Wireline communication (also known as wired communication) is the transmission of information over a physical filament. Alternatively, communication technologies that transmit information over-the-air (OTA) are called wireless.

Common examples of wireline communication include landline phone systems, television and desktop computers that use Ethernet to connect to the internet. Wireline communication generally falls under three categories: fiber optic, coaxial and twisted pair.

Fiber optic - filament consists of one or more optical fibers, each of which is capable of transmitting messages modulated onto light waves. There are two primary types of fiber optic cable: single-mode and multi-mode. Single-mode fiber is used for longer distances and the light source is typically a laser. Multi-mode fiber is used for shorter distances and the light source is typically a light emitting diode (LED).

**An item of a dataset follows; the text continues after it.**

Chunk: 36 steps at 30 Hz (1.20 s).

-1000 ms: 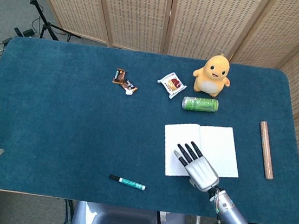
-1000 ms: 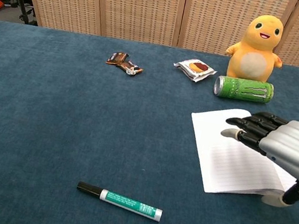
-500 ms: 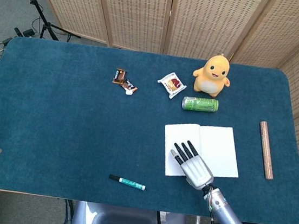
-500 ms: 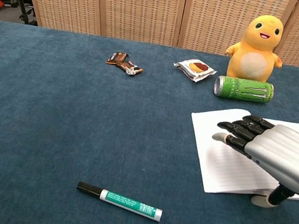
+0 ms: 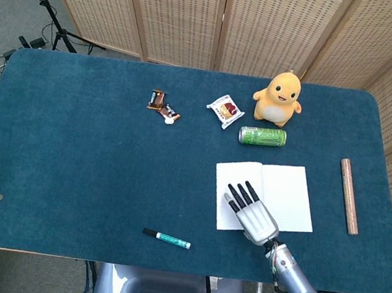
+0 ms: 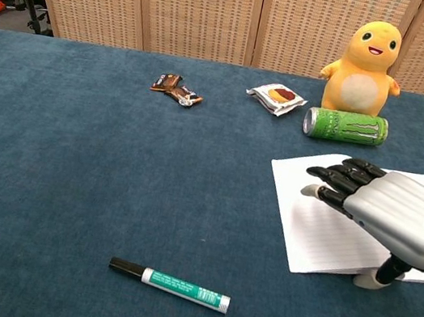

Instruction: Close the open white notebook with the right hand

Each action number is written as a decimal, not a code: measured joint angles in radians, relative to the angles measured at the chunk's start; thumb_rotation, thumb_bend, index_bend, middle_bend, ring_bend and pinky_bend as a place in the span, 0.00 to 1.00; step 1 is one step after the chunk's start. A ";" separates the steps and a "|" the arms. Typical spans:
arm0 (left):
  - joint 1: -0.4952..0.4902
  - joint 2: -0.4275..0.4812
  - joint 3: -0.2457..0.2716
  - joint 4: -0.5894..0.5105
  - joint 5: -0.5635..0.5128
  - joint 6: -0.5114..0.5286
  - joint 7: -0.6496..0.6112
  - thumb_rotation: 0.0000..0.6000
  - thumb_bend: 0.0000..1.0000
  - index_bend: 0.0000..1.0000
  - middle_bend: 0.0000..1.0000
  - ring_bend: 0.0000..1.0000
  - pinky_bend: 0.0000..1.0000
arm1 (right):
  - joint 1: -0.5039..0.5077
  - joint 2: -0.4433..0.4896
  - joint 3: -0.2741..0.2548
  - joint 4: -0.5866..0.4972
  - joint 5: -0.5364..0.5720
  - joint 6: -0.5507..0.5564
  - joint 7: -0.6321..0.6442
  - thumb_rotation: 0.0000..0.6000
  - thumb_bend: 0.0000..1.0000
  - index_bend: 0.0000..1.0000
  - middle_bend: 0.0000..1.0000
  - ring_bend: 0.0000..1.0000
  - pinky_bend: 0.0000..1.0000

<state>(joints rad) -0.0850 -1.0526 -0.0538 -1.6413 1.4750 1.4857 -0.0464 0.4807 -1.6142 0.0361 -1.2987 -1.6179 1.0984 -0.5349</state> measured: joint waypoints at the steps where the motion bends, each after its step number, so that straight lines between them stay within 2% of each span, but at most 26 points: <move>1: 0.000 0.000 0.000 0.000 -0.001 0.000 -0.002 1.00 0.00 0.00 0.00 0.00 0.00 | 0.001 -0.005 -0.001 0.007 -0.004 0.006 0.009 1.00 0.26 0.17 0.08 0.00 0.10; 5: 0.000 0.002 -0.001 -0.001 -0.001 0.000 -0.006 1.00 0.00 0.00 0.00 0.00 0.00 | 0.003 -0.029 -0.006 0.044 -0.017 0.032 0.052 1.00 0.36 0.19 0.10 0.03 0.13; 20: 0.001 0.005 0.000 -0.003 0.002 0.000 -0.014 1.00 0.00 0.00 0.00 0.00 0.00 | -0.028 -0.069 0.007 0.080 0.029 0.106 0.235 1.00 0.47 0.20 0.11 0.04 0.13; 25: 0.003 0.006 0.002 -0.004 0.007 0.004 -0.017 1.00 0.00 0.00 0.00 0.00 0.00 | -0.056 -0.073 0.016 0.068 0.065 0.132 0.345 1.00 0.52 0.20 0.11 0.04 0.13; 36: 0.003 0.004 0.006 -0.005 0.011 0.000 -0.012 1.00 0.00 0.00 0.00 0.00 0.00 | -0.124 -0.064 0.039 0.027 0.178 0.136 0.647 1.00 0.54 0.20 0.11 0.04 0.13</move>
<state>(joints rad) -0.0825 -1.0486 -0.0482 -1.6463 1.4862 1.4862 -0.0587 0.3568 -1.6777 0.0747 -1.2716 -1.4402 1.2345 0.1120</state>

Coaxial cable - filament consists of copper cable specially built with a metal shield and other components engineered to block signal interference. Coaxial cable is primarily used by cable TV companies to connect their satellite antenna facilities to customer homes and businesses. It is also used by telephone companies to connect central offices to telephone poles near customers.

Twisted pair - filament consists of two insulated copper wires that are twisted around each other to reduce crosstalk or electromagnetic induction. Although twisted pair is often associated with home use, a higher grade of twisted pair is often used for horizontal wiring in local area network (LAN) installations because it is less expensive than coaxial cable. For some business locations, twisted pair is enclosed in a shield that functions as a ground. This is known as shielded twisted pair (STP). Ordinary wire to the home is unshielded twisted pair (UTP). NBASE-T Ethernet is an IEEE standard and Ethernet-signaling technology that allows existing twisted-pair copper cabling to exceed the cable's specified limit of 1 Gbps for distances of up to 100 meters. (See also: Categories of twisted pair cabling)

Technically, it can be argued that all wireless communication should also be considered wireline communication because at some point of the communication chain, physical wires will be used to capture wireless signals.